START Data extract

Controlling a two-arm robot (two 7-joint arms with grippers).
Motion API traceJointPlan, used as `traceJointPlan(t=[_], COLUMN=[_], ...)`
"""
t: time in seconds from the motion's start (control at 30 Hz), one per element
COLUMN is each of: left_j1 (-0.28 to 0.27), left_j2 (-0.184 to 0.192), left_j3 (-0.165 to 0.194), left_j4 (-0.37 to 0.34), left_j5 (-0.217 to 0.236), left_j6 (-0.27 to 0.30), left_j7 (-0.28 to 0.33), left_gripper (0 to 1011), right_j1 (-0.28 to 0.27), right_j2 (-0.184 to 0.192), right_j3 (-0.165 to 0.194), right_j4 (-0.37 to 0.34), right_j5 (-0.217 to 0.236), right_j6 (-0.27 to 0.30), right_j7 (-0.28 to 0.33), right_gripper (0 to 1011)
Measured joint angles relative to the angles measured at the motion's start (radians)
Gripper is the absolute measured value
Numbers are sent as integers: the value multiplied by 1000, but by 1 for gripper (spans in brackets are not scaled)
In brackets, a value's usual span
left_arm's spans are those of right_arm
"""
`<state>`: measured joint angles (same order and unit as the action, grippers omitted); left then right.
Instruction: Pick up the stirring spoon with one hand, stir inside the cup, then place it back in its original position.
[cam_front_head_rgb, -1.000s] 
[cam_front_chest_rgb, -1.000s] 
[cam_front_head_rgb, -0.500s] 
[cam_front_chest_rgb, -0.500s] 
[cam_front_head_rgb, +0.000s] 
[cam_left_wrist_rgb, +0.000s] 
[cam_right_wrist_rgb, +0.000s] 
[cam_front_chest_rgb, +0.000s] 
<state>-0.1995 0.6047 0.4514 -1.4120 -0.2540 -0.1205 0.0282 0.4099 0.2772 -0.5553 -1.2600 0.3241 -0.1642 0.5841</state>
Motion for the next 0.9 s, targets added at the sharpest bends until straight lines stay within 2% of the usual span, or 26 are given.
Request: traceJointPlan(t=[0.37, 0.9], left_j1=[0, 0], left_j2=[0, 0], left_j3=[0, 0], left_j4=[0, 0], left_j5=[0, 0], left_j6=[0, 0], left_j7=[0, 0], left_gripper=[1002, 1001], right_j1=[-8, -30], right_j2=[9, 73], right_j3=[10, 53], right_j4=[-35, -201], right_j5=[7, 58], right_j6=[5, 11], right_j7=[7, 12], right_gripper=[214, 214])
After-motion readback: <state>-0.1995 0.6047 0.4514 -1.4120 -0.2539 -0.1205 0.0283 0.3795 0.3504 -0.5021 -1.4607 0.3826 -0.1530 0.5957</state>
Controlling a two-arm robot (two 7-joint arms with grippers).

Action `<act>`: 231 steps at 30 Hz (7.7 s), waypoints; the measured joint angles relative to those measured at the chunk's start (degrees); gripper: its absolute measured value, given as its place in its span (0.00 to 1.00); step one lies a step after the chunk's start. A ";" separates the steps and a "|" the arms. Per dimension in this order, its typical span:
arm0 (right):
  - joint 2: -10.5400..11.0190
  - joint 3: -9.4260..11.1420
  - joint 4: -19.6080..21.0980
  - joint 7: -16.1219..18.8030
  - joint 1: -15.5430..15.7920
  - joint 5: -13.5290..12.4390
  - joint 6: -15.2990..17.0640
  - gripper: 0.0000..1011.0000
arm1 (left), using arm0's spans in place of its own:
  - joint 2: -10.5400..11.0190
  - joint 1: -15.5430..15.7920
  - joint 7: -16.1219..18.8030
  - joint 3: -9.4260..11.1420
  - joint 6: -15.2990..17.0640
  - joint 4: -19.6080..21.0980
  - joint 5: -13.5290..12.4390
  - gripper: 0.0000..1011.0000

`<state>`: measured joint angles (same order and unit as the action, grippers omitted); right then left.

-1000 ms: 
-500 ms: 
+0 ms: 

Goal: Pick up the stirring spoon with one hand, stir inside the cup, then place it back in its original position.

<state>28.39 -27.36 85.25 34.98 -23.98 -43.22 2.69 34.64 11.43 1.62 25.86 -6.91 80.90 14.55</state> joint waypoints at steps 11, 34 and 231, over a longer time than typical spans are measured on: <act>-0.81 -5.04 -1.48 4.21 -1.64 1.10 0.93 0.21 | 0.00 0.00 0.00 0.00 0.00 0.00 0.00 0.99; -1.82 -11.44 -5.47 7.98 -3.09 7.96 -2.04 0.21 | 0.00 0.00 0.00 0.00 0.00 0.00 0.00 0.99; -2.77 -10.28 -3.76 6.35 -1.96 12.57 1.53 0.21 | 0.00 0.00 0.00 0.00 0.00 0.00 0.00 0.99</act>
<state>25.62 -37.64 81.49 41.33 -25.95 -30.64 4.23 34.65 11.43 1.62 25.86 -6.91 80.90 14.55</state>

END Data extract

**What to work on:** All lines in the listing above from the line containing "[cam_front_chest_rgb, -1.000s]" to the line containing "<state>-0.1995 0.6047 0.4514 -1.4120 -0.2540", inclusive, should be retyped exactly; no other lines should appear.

**Solution below:**
[cam_front_chest_rgb, -1.000s] 
[cam_front_head_rgb, -0.500s] 
[cam_front_chest_rgb, -0.500s] 
[cam_front_head_rgb, +0.000s] 
[cam_left_wrist_rgb, +0.000s] 
[cam_right_wrist_rgb, +0.000s] 
[cam_front_chest_rgb, +0.000s] 
<state>-0.1995 0.6047 0.4514 -1.4120 -0.2540 -0.1205 0.0282 0.4099 0.2772 -0.5553 -1.2600 0.3241 -0.1642 0.5841</state>

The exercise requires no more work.